Ce second coup fut le vrai début du combat ; car le boulet lancé par Tom Coffin ayant volé à peu près dans la même direction que le premier, l’ennemi trouva que le jeu commençait à devenir trop chaud pour ne pas y répondre, et le bruit du second coup de canon tiré par l’Ariel fut suivi à l’instant par celui de toute une bordée de l’Alerte. Ses canonniers avaient bien ajusté, mais leurs canons étaient trop légers pour porter à une si grande distance, et un ou deux boulets, qui frappèrent en mourant les flancs du schooner, tombèrent dans l’eau sans causer aucun dommage.

Le contre-maître, dont la bonne humeur revint quand il vit que le combat s’engageait, dit avec sa gravité ordinaire :

— Ce ne sont que des tapes d’amitié. Ces Anglais croient sans doute que nous ne tirons que des saluts.

— Eh bien ! Tom, détrompez-les ; chaque coup que vous leur donnerez contribuera à leur ouvrir les yeux, s’écria Barnstable se frottant les mains de plaisir en voyant le succès qui avait suivi les deux premières décharges.

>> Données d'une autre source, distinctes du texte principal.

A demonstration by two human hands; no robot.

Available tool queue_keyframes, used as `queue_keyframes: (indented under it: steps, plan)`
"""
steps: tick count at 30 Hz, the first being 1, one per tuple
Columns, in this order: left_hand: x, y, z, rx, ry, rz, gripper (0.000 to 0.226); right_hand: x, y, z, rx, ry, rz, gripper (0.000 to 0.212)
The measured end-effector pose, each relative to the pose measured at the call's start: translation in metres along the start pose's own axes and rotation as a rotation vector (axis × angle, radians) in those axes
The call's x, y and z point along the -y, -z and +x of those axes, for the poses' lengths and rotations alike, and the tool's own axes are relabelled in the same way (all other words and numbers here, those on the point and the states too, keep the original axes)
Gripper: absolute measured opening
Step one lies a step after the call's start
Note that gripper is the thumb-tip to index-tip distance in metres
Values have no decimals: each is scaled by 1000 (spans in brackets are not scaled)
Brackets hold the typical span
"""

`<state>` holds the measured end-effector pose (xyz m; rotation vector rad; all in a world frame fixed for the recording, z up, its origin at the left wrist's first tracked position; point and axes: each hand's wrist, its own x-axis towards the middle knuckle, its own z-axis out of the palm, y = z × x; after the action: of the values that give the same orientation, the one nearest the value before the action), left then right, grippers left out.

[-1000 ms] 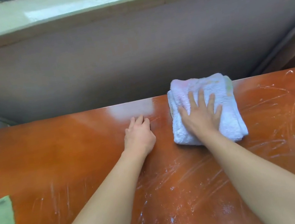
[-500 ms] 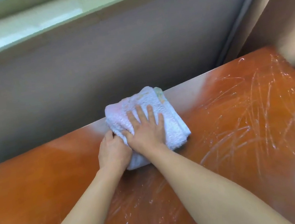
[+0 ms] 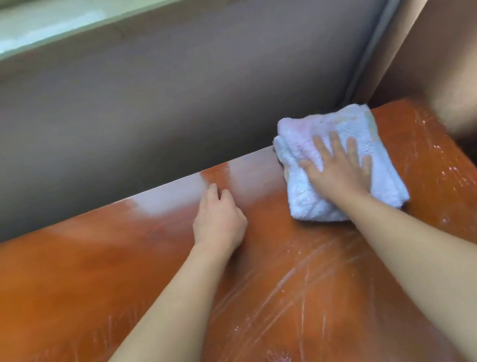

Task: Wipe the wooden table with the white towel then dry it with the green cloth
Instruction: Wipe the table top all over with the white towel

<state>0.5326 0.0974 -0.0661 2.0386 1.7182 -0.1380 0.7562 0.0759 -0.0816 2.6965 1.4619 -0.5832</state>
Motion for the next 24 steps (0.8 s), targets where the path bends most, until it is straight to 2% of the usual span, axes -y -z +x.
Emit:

Pendant dix à quinze minutes le contre-maître et ses aides furent seuls occupés à bord de l’Ariel, les autres canonniers restant près de leurs pièces, qui n’avaient pas la même portée, dans une inaction complète. Mais au bout de ce temps le commandant de l’Alerte, un peu déconcerté d’abord par le poids d’un boulet tombé à bord du cutter, et sentant qu’il n’était plus en son pouvoir de faire retraite quand il le voudrait, se décida à prendre le seul parti qui pût convenir à un brave, et ce fut de gouverner son navire de manière à se trouver le plus promptement possible bord à bord avec l’ennemi, sans s’exposer à en recevoir le feu par la poupe.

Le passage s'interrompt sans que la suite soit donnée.